## [WORK REQUEST]
The records below must be written out exactly, with every picture left behind.

(Data records)
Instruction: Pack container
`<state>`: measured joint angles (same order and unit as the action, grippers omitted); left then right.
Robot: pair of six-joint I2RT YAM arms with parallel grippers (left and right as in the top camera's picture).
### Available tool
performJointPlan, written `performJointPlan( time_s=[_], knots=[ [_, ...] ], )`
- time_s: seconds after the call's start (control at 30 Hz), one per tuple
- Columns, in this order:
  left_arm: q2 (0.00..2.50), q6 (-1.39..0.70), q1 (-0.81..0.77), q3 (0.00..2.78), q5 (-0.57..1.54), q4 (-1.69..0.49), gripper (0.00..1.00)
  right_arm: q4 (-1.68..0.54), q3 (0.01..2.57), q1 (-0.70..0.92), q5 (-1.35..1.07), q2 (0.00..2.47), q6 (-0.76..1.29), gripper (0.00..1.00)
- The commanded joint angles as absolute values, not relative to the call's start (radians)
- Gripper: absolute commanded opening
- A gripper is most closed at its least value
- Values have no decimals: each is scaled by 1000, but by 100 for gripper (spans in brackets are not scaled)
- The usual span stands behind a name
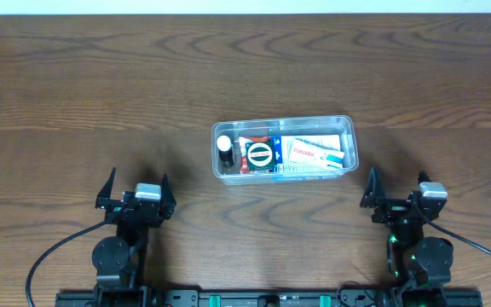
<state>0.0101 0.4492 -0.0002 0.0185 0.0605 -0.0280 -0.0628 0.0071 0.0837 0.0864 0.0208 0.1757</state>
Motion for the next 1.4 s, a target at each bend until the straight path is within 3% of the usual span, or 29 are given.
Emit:
performJointPlan(
  time_s=[0.0, 1.37],
  knots=[
    [4, 458, 1, 4, 59, -67, 98, -75, 5, 92, -8, 10, 74, 99],
    [4, 458, 1, 4, 59, -67, 98, -73, 6, 93, -4, 11, 51, 99]
  ],
)
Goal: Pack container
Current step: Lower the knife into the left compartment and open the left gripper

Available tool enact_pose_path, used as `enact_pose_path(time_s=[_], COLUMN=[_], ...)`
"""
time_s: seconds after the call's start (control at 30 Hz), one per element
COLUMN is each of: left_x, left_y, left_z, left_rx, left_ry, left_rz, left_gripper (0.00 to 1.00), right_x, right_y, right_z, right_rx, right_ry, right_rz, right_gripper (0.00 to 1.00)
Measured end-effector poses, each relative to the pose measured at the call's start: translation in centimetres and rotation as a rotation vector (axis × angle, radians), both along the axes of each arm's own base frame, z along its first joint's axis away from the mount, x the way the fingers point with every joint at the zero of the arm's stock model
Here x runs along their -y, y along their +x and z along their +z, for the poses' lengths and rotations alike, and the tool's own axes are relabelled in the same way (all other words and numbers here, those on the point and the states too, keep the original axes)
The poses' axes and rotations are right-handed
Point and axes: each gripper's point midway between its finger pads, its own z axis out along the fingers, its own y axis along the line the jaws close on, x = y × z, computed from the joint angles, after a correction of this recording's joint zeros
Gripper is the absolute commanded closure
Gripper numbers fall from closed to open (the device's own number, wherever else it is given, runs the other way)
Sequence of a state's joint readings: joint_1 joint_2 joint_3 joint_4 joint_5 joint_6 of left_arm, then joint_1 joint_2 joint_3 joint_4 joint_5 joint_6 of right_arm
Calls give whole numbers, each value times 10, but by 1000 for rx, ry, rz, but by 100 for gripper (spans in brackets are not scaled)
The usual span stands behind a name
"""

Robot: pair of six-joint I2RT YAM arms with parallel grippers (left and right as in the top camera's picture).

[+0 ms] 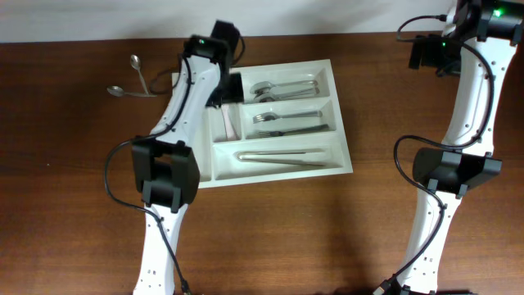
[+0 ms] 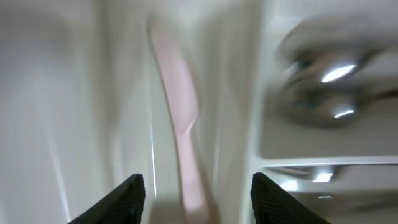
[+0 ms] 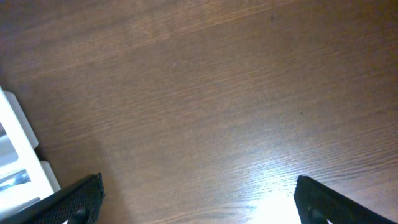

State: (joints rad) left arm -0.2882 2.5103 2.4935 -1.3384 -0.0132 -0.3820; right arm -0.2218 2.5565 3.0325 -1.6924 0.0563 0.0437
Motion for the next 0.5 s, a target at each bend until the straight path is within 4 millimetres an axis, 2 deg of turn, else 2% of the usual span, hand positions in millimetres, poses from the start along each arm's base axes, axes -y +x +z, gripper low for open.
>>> enact_pose_path(time_s=[0.07, 0.1, 0.17, 0.3, 0.37, 0.5], left_x=[0, 0, 1, 1, 0, -4], left_y=[11, 16, 22, 24, 17, 7], left_z=[27, 42, 67, 102, 111, 111], left_rx=[69, 107, 166, 241, 236, 206], left_ry=[-18, -27, -43, -67, -68, -51], left_rz=[5, 4, 2, 3, 2, 5], left_gripper=[23, 3, 1, 1, 1, 1], right_x=[0, 0, 0, 0, 0, 0], right_y=[0, 0, 0, 0, 0, 0], right_z=[0, 0, 0, 0, 0, 0], right_rx=[0, 0, 0, 0, 0, 0], right_ry=[0, 0, 0, 0, 0, 0], right_rz=[0, 0, 0, 0, 0, 0], right_gripper=[1, 1, 1, 1, 1, 1])
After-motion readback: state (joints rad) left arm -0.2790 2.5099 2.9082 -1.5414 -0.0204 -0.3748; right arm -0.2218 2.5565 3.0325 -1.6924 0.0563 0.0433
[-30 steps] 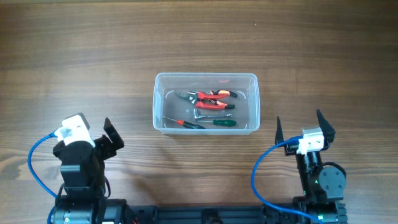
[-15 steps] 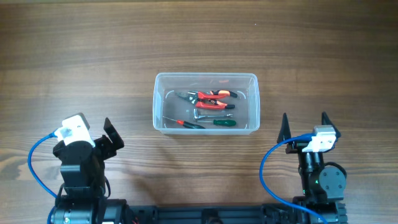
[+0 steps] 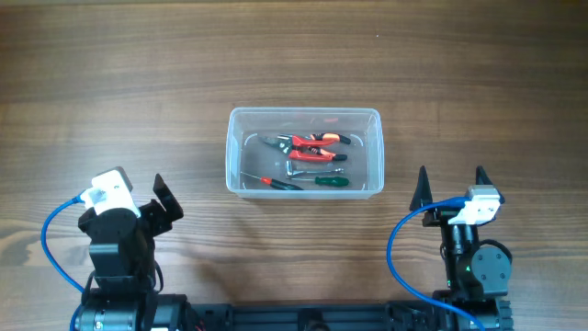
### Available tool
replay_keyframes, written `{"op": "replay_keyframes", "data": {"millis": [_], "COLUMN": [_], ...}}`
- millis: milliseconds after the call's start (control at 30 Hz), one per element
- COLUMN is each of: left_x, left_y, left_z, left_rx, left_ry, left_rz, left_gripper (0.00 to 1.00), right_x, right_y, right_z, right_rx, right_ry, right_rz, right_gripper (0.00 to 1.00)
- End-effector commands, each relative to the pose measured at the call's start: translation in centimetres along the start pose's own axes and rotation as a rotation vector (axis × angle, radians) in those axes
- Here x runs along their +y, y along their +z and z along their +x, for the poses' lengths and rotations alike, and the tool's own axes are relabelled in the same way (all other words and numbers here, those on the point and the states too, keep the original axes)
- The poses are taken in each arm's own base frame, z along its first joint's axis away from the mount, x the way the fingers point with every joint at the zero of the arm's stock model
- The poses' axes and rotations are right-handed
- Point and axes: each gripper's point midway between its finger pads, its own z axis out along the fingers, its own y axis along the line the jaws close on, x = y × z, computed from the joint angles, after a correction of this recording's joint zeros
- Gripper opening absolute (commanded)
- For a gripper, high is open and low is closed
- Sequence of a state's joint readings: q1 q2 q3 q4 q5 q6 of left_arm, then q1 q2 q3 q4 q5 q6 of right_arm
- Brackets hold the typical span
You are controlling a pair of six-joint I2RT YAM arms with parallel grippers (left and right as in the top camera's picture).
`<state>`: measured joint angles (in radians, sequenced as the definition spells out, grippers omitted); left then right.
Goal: Pack container
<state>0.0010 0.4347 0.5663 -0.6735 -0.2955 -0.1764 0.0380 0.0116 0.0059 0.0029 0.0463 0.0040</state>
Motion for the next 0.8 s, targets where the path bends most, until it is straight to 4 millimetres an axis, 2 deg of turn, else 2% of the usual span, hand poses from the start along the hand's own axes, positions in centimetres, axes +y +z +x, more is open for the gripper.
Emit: {"op": "replay_keyframes", "data": {"millis": [0, 600, 767], "left_x": [0.2, 0.3, -2.1], "left_y": [0.2, 0.1, -2.8], "left_z": [0.3, 0.6, 1.3], "left_rx": [0.002, 0.014, -0.016], "left_ry": [0.017, 0.02, 0.001], "left_rz": [-0.013, -0.015, 0.189], "left_gripper": [1.0, 1.0, 1.0], "right_x": [-0.4, -0.4, -0.4], "right_y": [-0.1, -0.1, -0.1], "right_z": [-0.4, -0.4, -0.4], "right_rx": [-0.019, -0.019, -0.019], "right_ry": [0.024, 0.024, 0.024], "right_rz": [0.024, 0.024, 0.024], "right_gripper": [1.0, 1.0, 1.0]}}
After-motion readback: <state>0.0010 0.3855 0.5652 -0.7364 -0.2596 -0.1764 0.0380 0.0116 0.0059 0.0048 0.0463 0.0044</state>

## [ANSWER SECTION]
Instruction: Pack container
`<state>`: measured joint angles (same order and unit as the action, grippers omitted); left then right.
Robot: pair of six-joint I2RT YAM arms with parallel grippers (left and right as in the top camera's picture).
### Available tool
performJointPlan, written `performJointPlan( time_s=[_], knots=[ [_, ...] ], )`
- time_s: seconds after the call's start (control at 30 Hz), one per tuple
- Columns, in this order:
  left_arm: q2 (0.00..2.50), q6 (-1.39..0.70), q1 (-0.81..0.77), q3 (0.00..2.78), q5 (-0.57..1.54), q4 (-1.69..0.49), gripper (0.00..1.00)
  right_arm: q4 (-1.68..0.54), q3 (0.01..2.57), q1 (-0.70..0.92), q5 (-1.35..1.07), q2 (0.00..2.47), q6 (-0.76..1.29), gripper (0.00..1.00)
- The commanded joint angles as absolute values, not relative to the call's start (radians)
- Gripper: absolute commanded opening
- A gripper is most closed at its least value
- Values have no decimals: each is scaled by 1000, but by 100 for gripper (spans in brackets are not scaled)
- The usual span stands behind a name
<state>0.0101 0.4492 -0.0002 0.0185 0.0605 -0.0280 -0.0628 0.0071 0.0837 0.0864 0.0208 0.1757</state>
Motion for the next 1.4 s, a target at each bend until the straight path is within 3% of the usual span, or 29 are given.
Emit:
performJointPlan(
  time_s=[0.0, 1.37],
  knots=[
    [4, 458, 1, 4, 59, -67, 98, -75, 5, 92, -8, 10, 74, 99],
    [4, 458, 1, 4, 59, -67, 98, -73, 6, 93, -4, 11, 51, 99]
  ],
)
Goal: Pack container
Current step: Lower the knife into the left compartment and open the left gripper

Available tool enact_pose_path, used as `enact_pose_path(time_s=[_], COLUMN=[_], ...)`
"""
time_s: seconds after the call's start (control at 30 Hz), one per element
COLUMN is each of: left_x, left_y, left_z, left_rx, left_ry, left_rz, left_gripper (0.00 to 1.00), right_x, right_y, right_z, right_rx, right_ry, right_rz, right_gripper (0.00 to 1.00)
Measured end-effector poses, each relative to the pose measured at the call's start: translation in centimetres and rotation as a rotation vector (axis × angle, radians), both along the axes of each arm's own base frame, z along its first joint's axis away from the mount, x the way the fingers point with every joint at the zero of the arm's stock model
Here x runs along their -y, y along their +x and z along their +z, for the poses' lengths and rotations alike, and the tool's own axes are relabelled in the same way (all other words and numbers here, those on the point and the states too, keep the original axes)
The poses' axes and rotations are right-handed
Point and axes: each gripper's point midway between its finger pads, its own z axis out along the fingers, its own y axis along the line the jaws close on, x = y × z, computed from the joint angles, after a correction of this recording's joint zeros
Gripper is the absolute commanded closure
Gripper numbers fall from closed to open (the device's own number, wherever else it is given, runs the other way)
Sequence of a state's joint readings: joint_1 joint_2 joint_3 joint_4 joint_5 joint_6 of left_arm, then joint_1 joint_2 joint_3 joint_4 joint_5 joint_6 of right_arm
Calls give whole numbers, each value times 10, but by 1000 for rx, ry, rz, but by 100 for gripper (spans in brackets are not scaled)
The usual span stands behind a name
"""

Robot: pair of six-joint I2RT YAM arms with parallel grippers (left and right as in the top camera's picture).

[+0 ms] 
[+0 ms] 
[+0 ms] 

State: (joints rad) left arm -0.2882 2.5103 2.4935 -1.3384 -0.0132 -0.3820; right arm -0.2218 2.5565 3.0325 -1.6924 0.0563 0.0437
Motion for the next 0.5 s, a target at each bend until the straight path is within 4 millimetres an axis, 2 deg of turn, else 2% of the usual span, hand positions in millimetres, poses from the start along each arm's base axes, axes -y +x +z, gripper low for open.
>>> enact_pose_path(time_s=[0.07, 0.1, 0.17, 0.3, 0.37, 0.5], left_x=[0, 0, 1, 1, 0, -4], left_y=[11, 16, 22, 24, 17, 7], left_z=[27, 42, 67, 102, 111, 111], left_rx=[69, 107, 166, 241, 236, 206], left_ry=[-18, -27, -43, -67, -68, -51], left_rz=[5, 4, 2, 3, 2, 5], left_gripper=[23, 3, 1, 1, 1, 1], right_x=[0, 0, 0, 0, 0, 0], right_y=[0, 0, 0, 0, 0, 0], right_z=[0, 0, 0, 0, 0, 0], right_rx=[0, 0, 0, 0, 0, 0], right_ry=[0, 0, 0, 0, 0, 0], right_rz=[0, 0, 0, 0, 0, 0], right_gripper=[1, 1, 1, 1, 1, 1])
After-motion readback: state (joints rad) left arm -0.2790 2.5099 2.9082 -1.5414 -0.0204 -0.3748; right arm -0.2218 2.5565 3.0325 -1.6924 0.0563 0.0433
[-30 steps] 
[-15 steps] 
[+0 steps] 
### Available tool
replay_keyframes, written `{"op": "replay_keyframes", "data": {"millis": [_], "COLUMN": [_], ...}}`
- millis: milliseconds after the call's start (control at 30 Hz), one per element
- COLUMN is each of: left_x, left_y, left_z, left_rx, left_ry, left_rz, left_gripper (0.00 to 1.00), right_x, right_y, right_z, right_rx, right_ry, right_rz, right_gripper (0.00 to 1.00)
- End-effector commands, each relative to the pose measured at the call's start: translation in centimetres along the start pose's own axes and rotation as a rotation vector (axis × angle, radians) in those axes
- Here x runs along their +y, y along their +z and z along their +x, for the poses' lengths and rotations alike, and the tool's own axes are relabelled in the same way (all other words and numbers here, those on the point and the states too, keep the original axes)
- The poses are taken in each arm's own base frame, z along its first joint's axis away from the mount, x the way the fingers point with every joint at the zero of the arm's stock model
- The poses' axes and rotations are right-handed
- Point and axes: each gripper's point midway between its finger pads, its own z axis out along the fingers, its own y axis along the line the jaws close on, x = y × z, computed from the joint angles, after a correction of this recording's joint zeros
- Gripper opening absolute (commanded)
- For a gripper, high is open and low is closed
- Sequence of a state's joint readings: q1 q2 q3 q4 q5 q6 of left_arm, then q1 q2 q3 q4 q5 q6 of right_arm
- Brackets hold the typical span
You are controlling a pair of six-joint I2RT YAM arms with parallel grippers (left and right as in the top camera's picture).
`<state>`: measured joint angles (in radians, sequenced as the definition spells out, grippers omitted); left then right.
Goal: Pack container
<state>0.0010 0.4347 0.5663 -0.6735 -0.2955 -0.1764 0.0380 0.0116 0.0059 0.0029 0.0463 0.0040</state>
Motion for the next 0.8 s, targets where the path bends most, until it is straight to 4 millimetres an axis, 2 deg of turn, else 2% of the usual span, hand poses from the start along the hand's own axes, positions in centimetres, axes +y +z +x, more is open for the gripper.
Emit: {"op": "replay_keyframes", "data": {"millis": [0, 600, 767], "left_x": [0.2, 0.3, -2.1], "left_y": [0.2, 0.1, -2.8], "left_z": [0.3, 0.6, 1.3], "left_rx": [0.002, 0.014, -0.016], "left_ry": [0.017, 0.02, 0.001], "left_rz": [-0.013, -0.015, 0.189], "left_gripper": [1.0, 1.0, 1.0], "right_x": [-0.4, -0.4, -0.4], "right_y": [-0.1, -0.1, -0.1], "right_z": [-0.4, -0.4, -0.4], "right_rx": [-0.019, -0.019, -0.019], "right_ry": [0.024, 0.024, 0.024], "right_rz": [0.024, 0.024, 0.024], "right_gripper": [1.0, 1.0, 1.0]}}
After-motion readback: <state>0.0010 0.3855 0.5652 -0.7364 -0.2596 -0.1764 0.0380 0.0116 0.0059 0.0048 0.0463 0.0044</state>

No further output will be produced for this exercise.